> **Problem to work on**
The required answer is the data below, restated word for word with images omitted.

> **Information provided**
↓↓↓
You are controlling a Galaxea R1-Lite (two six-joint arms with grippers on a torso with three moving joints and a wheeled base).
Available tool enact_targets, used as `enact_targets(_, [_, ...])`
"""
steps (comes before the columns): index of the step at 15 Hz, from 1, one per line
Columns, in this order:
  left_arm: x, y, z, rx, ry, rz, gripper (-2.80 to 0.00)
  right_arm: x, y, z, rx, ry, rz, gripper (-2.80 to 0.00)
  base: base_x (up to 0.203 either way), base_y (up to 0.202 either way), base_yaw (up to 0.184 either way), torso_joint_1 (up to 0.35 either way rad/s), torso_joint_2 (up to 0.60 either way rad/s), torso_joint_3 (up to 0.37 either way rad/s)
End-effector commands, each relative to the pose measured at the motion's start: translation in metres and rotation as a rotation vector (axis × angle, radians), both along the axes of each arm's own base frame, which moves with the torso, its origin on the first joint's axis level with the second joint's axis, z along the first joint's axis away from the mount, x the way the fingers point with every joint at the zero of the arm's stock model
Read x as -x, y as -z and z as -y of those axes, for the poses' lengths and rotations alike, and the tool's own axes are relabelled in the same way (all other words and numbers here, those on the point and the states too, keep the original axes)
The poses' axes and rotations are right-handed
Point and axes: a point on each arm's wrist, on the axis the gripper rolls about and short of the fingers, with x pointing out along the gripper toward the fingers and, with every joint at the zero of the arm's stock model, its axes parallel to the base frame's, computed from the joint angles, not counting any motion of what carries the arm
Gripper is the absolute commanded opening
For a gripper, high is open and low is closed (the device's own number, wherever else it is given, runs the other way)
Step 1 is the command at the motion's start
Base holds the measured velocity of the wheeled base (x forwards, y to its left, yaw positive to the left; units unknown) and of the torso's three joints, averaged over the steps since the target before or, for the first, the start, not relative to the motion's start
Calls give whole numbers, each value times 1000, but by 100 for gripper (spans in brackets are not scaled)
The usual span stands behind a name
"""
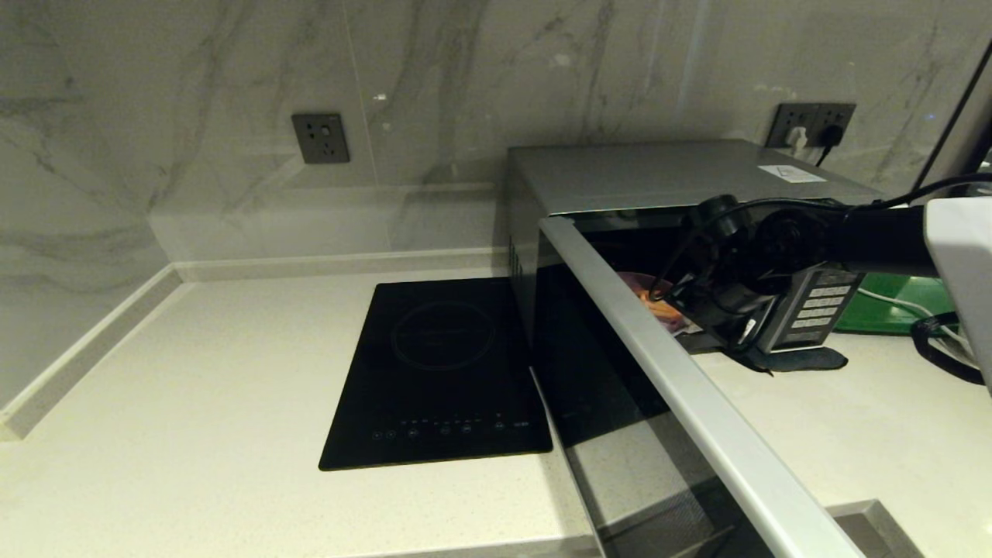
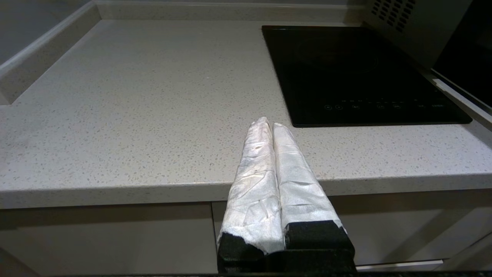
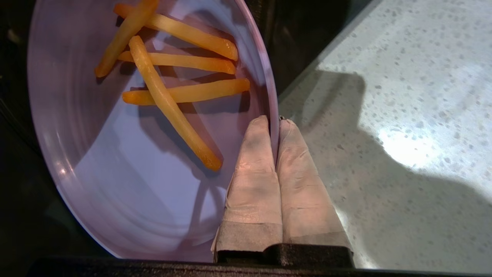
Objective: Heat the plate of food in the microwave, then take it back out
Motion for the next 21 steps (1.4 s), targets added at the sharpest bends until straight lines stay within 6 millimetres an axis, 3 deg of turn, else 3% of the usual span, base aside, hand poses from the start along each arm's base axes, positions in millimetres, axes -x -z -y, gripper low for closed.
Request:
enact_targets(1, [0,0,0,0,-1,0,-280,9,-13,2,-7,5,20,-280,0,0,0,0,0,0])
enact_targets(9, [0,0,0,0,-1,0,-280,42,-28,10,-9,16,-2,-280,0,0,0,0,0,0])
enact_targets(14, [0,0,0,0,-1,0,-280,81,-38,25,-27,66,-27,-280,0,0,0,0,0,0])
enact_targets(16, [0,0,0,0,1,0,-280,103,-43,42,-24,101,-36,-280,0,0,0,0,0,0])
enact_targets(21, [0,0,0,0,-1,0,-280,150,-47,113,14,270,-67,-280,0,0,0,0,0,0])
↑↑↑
> **Written solution**
You are controlling a Galaxea R1-Lite (two six-joint arms with grippers on a torso with three moving joints and a wheeled base).
Available tool enact_targets, used as `enact_targets(_, [_, ...])`
"""
steps (comes before the columns): index of the step at 15 Hz, from 1, one per line
Columns, in this order:
  left_arm: x, y, z, rx, ry, rz, gripper (-2.80 to 0.00)
  right_arm: x, y, z, rx, ry, rz, gripper (-2.80 to 0.00)
  base: base_x (up to 0.203 either way), base_y (up to 0.202 either way), base_yaw (up to 0.184 either way), torso_joint_1 (up to 0.35 either way rad/s), torso_joint_2 (up to 0.60 either way rad/s), torso_joint_3 (up to 0.37 either way rad/s)
End-effector commands, each relative to the pose measured at the motion's start: translation in metres and rotation as a rotation vector (axis × angle, radians), both along the axes of each arm's own base frame, which moves with the torso, its origin on the first joint's axis level with the second joint's axis, z along the first joint's axis away from the mount, x the way the fingers point with every joint at the zero of the arm's stock model
Read x as -x, y as -z and z as -y of those axes, for the poses' lengths and rotations alike, and the tool's own axes are relabelled in the same way (all other words and numbers here, those on the point and the states too, keep the original axes)
The poses' axes and rotations are right-handed
Point and axes: a point on each arm's wrist, on the axis the gripper rolls about and short of the fingers, with x pointing out along the gripper toward the fingers and, with every joint at the zero of the arm's stock model, its axes parallel to the base frame's, computed from the joint angles, not counting any motion of what carries the arm
Gripper is the absolute commanded opening
For a gripper, high is open and low is closed (the device's own number, wherever else it is given, runs the other way)
Step 1 is the command at the motion's start
Base holds the measured velocity of the wheeled base (x forwards, y to its left, yaw positive to the left; units unknown) and of the torso's three joints, averaged over the steps since the target before or, for the first, the start, not relative to the motion's start
Calls give whole numbers, each value times 1000, but by 100 for gripper (spans in brackets are not scaled)
The usual span stands behind a name
"""
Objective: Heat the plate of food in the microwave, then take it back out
Motion for the next 21 steps (1.4 s), targets added at the sharpest bends until straight lines stay within 6 millimetres an axis, 3 deg of turn, else 3% of the usual span, base aside, hand poses from the start along each arm's base axes, positions in millimetres, axes -x -z -y, gripper low for closed.
Request:
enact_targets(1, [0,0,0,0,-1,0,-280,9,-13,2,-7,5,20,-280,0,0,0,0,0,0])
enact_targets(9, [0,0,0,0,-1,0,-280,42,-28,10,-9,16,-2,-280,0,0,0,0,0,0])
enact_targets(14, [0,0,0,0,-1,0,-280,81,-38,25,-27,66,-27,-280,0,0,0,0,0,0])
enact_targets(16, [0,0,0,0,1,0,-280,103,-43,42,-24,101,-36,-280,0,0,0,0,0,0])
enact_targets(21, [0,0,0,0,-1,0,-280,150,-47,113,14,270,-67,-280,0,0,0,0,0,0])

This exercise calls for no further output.